XMLWriter out = new XMLWriter(new File("foo.xml"));
out.header();
out.start("foo", "version","0.01","type","bar");
for(int i=0; i<3; i++) {
   out.start("bar","id",""+i).end();
}
out.end();
out.close();

produces:

contents of foo.xml

<?xml version="1.0"?>
<foo
    version='0.01'
    type='bar'
    >
    <bar
        id='0'
        >
    </bar>
    <bar
        id='1'
        >
    </bar>
    <bar
        id='2'
        >
    </bar>
</foo>

Parsing XML

The XMLParser class uses a DOM Parser and XPath to extract the parts of the document you want. Combined with generics and iterators you can conveniently parse your XML in a loop. For example, to parse the document from the previous example back in, grabbing all of the bar elements, then print out their id attributes:

Doc doc = XMLParser.parse(new File("foo.xml"));
for(Elem e : doc.xpath("//bar")) {
    System.out.println("id = " + e.attr("id"));
}

Details

This XML library uses the standard W3C Dom and javax.xml parsers underneath. Each DOM element is wrapped by a custom class with the convenience methods. Only elements returned from an XPath query are wrapped, so if you skip most of the document then most of it will never get wrapped. The Doc and Elem objects have references to the underlying W3C DOM objects.

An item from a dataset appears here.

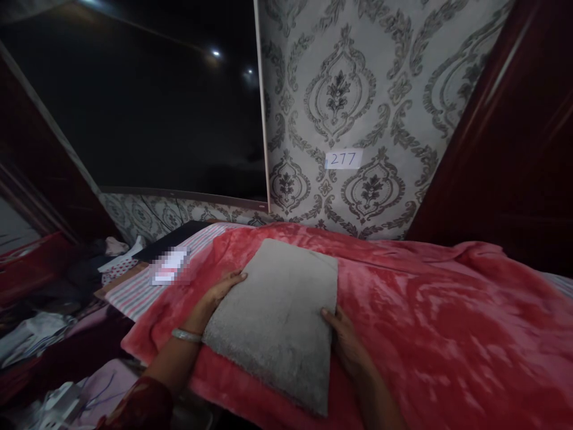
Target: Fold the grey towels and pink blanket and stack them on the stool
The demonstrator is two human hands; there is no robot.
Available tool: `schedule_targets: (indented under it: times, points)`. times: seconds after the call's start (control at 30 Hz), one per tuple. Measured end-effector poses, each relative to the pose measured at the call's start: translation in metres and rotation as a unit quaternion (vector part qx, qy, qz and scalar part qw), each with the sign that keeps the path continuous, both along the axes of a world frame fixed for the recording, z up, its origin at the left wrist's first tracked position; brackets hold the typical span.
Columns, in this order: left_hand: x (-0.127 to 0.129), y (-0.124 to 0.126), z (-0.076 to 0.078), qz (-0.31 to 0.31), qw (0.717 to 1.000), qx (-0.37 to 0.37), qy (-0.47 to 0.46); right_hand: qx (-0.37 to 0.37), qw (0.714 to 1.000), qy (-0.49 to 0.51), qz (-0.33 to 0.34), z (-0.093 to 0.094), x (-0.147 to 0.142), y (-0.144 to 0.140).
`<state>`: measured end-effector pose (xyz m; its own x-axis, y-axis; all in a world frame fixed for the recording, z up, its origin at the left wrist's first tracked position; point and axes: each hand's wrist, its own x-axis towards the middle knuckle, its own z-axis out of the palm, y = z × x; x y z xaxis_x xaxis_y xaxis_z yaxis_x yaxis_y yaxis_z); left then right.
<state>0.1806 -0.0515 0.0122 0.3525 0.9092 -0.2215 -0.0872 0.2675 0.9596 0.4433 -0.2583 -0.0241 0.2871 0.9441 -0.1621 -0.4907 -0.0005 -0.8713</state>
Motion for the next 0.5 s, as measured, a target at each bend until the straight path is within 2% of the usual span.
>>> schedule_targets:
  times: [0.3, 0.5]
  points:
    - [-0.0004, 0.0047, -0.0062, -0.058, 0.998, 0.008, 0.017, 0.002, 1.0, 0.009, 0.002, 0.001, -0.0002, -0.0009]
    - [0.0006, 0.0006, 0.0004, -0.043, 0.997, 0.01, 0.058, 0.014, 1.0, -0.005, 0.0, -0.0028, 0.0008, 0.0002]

I have no real plans for this library. I just found it useful for me and thought you might be interested in it. I'll release new versions as I fix bugs and add (tiny) features.

Docs and download here

Comments

Download Links

Joshua, The URLs for the downloads don't work for me. For the JAR I see this URL: http://hudson.joshy.org:9001/job/XMLUtil/lastSuccessfulBuild/artifact/di... And get this error: Server Error The following error occurred: [code=CANT_CONNECT] Could not connect because of networking problems. Contact your system administrator. Thanks, Randy Stegbauer

sorry

sorrya bout that. i'm not sure what happened. i've rebooted hudson.

attributes

For readability I would go for chaining add attribute methods: out.start("foo").attr("version","0.01").attr("type","bar")

Hi. I think the current

Hi. I think the current vararg params are quite readable with line separators:
out.start(
"foo",
"version","0.01",
"type","bar"
);


And why not to use Object instead of String? It's less typesafe but a little bit more readable ;-)
out.start("bar","id",i).end();

Fluid API

I agree with tbee, "fluid API" is a nice way to get things done while keeping readability without being verbose. Except that I would use out.tag("foo").attr("version", "0.01").attr("type", "bar").end(); Actually, I see in the (terse!) JavaDoc that there is already an attr() method, except it is void, so it doesn't allow chaining calls. Also I see no way to add textual data (Value). Last remark: the library is BSD but I see no way to get the source code... :-)

done

I've updated the code to add more method chaining on attr() and end(). I've also added a source bundle on the download page. Sorry 'bout that.